Since a majority of the petitions challenging the CAA are in nature of public interest litigations, the government has submitted that since the law in question deals with “sovereign plenary power of Parliament”, it cannot be challenged by a PIL.
“Matters concerning the sovereign plenary power of the Parliament, especially in regard to citizenship and the contours thereof, cannot be questioned before this Hon’ble Court by way of a public interest petition,” the MHA affidavit states.
‘Not an omnibus solution’
The CAA has also received flak for excluding other persecuted minorities like Ahmadiyyas, Rohingyas and Sri Lankan Tamils.
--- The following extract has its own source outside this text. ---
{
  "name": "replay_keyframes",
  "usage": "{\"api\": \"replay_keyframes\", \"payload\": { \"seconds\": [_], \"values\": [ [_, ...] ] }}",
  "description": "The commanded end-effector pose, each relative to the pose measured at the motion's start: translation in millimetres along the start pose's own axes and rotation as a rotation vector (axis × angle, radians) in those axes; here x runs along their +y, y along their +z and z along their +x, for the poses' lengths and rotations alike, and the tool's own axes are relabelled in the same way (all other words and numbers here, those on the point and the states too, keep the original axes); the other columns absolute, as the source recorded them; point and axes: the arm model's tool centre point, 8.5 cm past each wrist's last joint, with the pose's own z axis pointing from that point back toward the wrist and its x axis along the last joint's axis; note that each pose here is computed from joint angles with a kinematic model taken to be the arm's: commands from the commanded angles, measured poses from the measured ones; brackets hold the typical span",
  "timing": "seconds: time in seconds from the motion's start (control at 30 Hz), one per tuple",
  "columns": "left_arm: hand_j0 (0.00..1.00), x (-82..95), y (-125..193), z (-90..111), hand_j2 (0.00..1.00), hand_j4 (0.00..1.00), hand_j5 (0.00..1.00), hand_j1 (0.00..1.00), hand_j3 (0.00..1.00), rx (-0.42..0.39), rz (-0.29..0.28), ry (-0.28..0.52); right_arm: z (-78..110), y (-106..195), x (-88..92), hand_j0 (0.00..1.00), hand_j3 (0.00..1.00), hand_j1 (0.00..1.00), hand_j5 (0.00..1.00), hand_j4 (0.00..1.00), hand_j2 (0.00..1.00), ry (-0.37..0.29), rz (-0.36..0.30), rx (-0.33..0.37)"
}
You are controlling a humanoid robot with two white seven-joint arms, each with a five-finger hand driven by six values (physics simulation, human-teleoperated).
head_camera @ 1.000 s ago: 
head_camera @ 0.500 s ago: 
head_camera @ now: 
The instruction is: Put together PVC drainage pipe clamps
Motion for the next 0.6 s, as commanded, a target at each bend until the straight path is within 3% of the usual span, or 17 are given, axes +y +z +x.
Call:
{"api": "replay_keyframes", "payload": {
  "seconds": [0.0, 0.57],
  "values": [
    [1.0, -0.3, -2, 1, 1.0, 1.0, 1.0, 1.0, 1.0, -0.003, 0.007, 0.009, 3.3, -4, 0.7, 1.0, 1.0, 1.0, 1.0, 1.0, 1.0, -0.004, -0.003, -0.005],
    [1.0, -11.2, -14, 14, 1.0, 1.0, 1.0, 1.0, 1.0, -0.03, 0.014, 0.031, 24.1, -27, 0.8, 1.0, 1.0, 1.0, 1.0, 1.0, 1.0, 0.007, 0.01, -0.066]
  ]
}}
However, the government has rebutted this point, saying that the “Indian Parliament, which doubtlessly has the legislative competence, is not required to take into consideration as to which other communities are treated as minorities in the said three named countries”.
It has also said the CAA is not meant to be an omnibus solution to issues of persecution all over the world.
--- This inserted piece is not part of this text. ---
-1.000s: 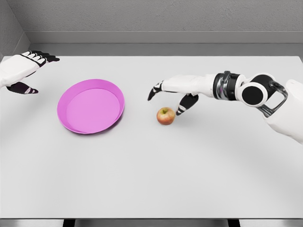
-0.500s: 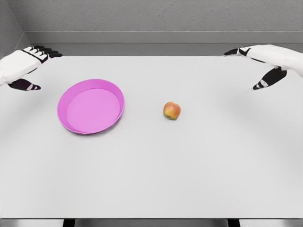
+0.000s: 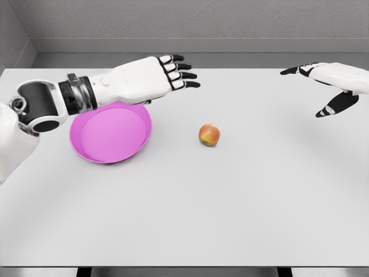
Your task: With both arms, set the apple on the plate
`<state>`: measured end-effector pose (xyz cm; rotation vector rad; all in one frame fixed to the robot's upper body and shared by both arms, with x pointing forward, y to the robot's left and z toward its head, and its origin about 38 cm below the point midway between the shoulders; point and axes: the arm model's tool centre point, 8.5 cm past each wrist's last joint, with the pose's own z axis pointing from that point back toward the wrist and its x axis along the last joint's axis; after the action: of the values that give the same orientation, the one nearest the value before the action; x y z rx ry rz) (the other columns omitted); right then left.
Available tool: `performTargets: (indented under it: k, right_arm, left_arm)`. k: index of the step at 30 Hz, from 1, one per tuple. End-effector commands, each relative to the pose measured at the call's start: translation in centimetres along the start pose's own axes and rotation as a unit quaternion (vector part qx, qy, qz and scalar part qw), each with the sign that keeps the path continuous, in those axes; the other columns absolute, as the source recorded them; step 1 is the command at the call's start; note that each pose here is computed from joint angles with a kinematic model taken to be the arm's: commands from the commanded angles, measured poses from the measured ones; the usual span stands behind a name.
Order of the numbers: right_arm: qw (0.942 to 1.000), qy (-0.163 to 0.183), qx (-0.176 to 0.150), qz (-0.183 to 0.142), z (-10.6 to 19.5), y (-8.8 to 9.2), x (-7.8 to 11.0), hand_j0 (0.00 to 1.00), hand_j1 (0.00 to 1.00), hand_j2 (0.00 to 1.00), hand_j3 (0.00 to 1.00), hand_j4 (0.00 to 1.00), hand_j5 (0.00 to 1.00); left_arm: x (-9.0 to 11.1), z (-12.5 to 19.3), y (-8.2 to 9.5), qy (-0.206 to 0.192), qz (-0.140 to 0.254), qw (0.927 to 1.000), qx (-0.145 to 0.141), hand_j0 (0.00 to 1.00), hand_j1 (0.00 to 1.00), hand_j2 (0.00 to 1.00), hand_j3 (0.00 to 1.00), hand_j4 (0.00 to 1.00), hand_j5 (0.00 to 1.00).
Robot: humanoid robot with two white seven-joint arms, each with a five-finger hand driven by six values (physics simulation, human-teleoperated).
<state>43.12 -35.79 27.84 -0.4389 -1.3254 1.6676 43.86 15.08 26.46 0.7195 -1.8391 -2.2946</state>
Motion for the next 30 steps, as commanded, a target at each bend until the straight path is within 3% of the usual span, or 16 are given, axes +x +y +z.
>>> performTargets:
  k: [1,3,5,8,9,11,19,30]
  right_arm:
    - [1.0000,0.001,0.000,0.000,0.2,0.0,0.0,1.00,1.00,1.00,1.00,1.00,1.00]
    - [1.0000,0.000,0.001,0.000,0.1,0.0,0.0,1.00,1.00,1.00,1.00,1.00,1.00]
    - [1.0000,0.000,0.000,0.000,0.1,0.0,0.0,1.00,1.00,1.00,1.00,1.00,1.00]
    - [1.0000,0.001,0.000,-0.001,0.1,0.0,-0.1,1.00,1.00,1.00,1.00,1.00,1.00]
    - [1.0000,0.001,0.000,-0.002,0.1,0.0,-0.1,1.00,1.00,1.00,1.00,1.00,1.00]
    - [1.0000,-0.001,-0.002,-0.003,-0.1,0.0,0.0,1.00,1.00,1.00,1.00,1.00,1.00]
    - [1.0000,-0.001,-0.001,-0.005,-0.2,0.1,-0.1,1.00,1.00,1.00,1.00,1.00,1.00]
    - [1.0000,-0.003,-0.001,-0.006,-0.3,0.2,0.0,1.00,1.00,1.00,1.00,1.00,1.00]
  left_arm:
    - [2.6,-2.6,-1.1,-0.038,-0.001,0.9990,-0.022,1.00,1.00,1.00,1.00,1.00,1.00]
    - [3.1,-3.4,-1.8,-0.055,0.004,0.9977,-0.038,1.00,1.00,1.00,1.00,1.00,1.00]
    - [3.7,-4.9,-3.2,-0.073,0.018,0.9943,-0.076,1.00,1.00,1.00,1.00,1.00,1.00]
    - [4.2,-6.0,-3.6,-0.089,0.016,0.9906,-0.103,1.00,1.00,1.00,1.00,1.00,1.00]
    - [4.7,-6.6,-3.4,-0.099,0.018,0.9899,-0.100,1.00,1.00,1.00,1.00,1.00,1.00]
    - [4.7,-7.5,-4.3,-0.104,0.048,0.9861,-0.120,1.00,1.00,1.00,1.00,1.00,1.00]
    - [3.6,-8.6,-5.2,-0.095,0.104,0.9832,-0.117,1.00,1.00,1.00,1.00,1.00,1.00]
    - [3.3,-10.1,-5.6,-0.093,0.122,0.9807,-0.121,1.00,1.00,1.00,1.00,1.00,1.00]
“CAA is not meant to be an omnibus solution to issues across the world and the Indian Parliament cannot be expected to take note of possible persecutions that may be taking place across various countries in the world,” the affidavit states.
‘NRC a necessary exercise’
The government has also stated that the proposed National Register of Citizens is a necessary exercise, something even other countries maintain.
“Preparation of a National Register of Citizens is a necessary exercise for any sovereign country for mere identification of citizens from non-citizens. It is submitted that as per the existing statutory regime, there are three classes of persons residing in India — citizens, illegal migrants and foreigners on valid visas. It may not be out of place to mention that as per information available in open sources in many countries, there is a system of maintaining register of their citizens,” the affidavit states.
The response also makes it clear that government believes the CAA does not violate any fundamental rights, and that there is no question of violating constitutional morality.
Timeline of the case
The Supreme Court, on 18 December last year, had decided to examine the constitutional validity of the CAA while refusing to stay its operation.
While hearing a batch of petitions, on 22 January, the top court had made it clear that the operation of the CAA will not be stayed, and gave the government four weeks to respond to the pleas.
The court had also said that pleas concerning Tripura and Assam, as well as the matters related to Uttar Pradesh, which is going ahead with the implementation of CAA without framing any rules, can be dealt with separately. The government has now stated that it will file a detailed separate reply on the impact of the CAA in Assam.
The Indian Union Muslim League, which is the lead petitioner in this case, had said in its plea that the CAA violates the fundamental right to equality, and intends to grant citizenship to a section of illegal immigrants by making an exclusion on the basis of religion.
The CAA hearing was supposed to take place after the Sabarimala hearing in March. However, after the COVID-19 outbreak, all Constitution and nine-judge bench matters have been deferred. The court is yet to set a tentative date for the CAA hearing.